1. The Respondent hereby withdraws her opposition to the appeal;

2. The Appellant will prosecute the appeal at own risk and expense, the Respondent recognising that the outcome of the appeal is of significance to the Appellant from a principle (sic) point of view;

3. In the event of the Appellant's appeal being upheld, the Appellant indemnifies the Respondent in respect of both the outcome and any costs order which may be made against the Respondent flowing from the judgment of the above Honourable Court [i e this Court]. Conversely, in the event of the Appellant's appeal being dismissed, the Respondent waives her right to recover the capital and costs awarded in the Court a quo, the costs of the present appeal and the appeal to the Eastern Cape Division of the High Court of South Africa against the order of the Court a quo.

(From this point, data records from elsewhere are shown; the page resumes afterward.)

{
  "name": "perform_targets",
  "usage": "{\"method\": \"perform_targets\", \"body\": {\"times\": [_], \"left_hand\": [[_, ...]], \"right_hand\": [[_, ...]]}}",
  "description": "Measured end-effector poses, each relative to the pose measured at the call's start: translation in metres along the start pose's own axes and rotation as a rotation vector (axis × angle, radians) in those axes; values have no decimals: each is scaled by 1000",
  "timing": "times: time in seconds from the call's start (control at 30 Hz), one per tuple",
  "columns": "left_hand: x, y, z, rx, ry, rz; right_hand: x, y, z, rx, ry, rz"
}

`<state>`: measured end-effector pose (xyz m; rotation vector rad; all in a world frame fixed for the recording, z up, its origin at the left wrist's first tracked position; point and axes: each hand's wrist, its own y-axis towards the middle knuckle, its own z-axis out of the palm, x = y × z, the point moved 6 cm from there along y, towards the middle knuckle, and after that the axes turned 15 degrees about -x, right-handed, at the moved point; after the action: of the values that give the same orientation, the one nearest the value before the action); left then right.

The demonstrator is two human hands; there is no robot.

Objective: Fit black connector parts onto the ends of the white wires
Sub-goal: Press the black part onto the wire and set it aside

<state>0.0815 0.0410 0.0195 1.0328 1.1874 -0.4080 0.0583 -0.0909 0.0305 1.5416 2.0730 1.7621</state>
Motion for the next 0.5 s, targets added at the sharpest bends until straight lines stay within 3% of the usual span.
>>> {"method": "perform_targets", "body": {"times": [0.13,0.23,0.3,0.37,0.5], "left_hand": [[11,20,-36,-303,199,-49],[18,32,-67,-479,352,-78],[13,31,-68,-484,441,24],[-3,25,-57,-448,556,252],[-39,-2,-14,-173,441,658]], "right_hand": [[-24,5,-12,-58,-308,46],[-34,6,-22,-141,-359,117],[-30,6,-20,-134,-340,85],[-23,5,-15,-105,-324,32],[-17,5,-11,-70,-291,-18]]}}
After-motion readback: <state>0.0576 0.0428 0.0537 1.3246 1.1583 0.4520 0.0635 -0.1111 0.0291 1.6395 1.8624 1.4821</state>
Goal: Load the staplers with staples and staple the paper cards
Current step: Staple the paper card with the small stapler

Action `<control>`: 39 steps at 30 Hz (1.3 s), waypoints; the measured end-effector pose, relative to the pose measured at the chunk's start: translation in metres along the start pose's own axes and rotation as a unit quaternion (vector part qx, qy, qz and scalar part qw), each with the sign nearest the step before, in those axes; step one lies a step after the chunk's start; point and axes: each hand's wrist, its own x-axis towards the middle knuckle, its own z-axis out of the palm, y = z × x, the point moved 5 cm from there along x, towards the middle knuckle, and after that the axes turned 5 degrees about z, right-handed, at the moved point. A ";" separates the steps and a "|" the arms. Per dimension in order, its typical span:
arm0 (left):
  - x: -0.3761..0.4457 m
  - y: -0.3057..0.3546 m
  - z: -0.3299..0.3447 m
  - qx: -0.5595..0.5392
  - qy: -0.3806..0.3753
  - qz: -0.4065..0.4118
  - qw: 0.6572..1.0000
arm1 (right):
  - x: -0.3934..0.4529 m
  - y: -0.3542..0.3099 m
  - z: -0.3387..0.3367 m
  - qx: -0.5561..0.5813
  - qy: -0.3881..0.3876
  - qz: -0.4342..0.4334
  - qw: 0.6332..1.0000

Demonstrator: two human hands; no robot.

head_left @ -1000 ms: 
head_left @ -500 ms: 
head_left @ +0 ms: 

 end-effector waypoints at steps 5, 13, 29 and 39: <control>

4. The Appellant and Respondent shall each bear their own costs incurred in the original action and subsequent appeals.'


[6] The practical result of the Settlement Agreement appears to be that the parties have effectively resolved all their differences. There is no longer any dispute or lis between them. Although the agreement is formulated in a way that makes the indemnity and the waiver by the parties, respectively, conditional upon the outcome of this appeal, it is clear that a businesslike approach to the terms of the settlement leads to one conclusion only, namely that whatever the outcome of the appeal, it will have no effect whatsoever on the respondent or on the position of the parties inter se. It is in these circumstances that the question arises, whether the appeal should be entertained on its merits by this Court at all. Relevant to this question are the provisions of s 21A(1) of the Supreme Court Act 59 of 1959 ('s 21A'). This section lays down that when 'the issues' in an appeal are of such a nature that the judgment or order sought will have no practical effect or result, the appeal may be dismissed on that ground alone.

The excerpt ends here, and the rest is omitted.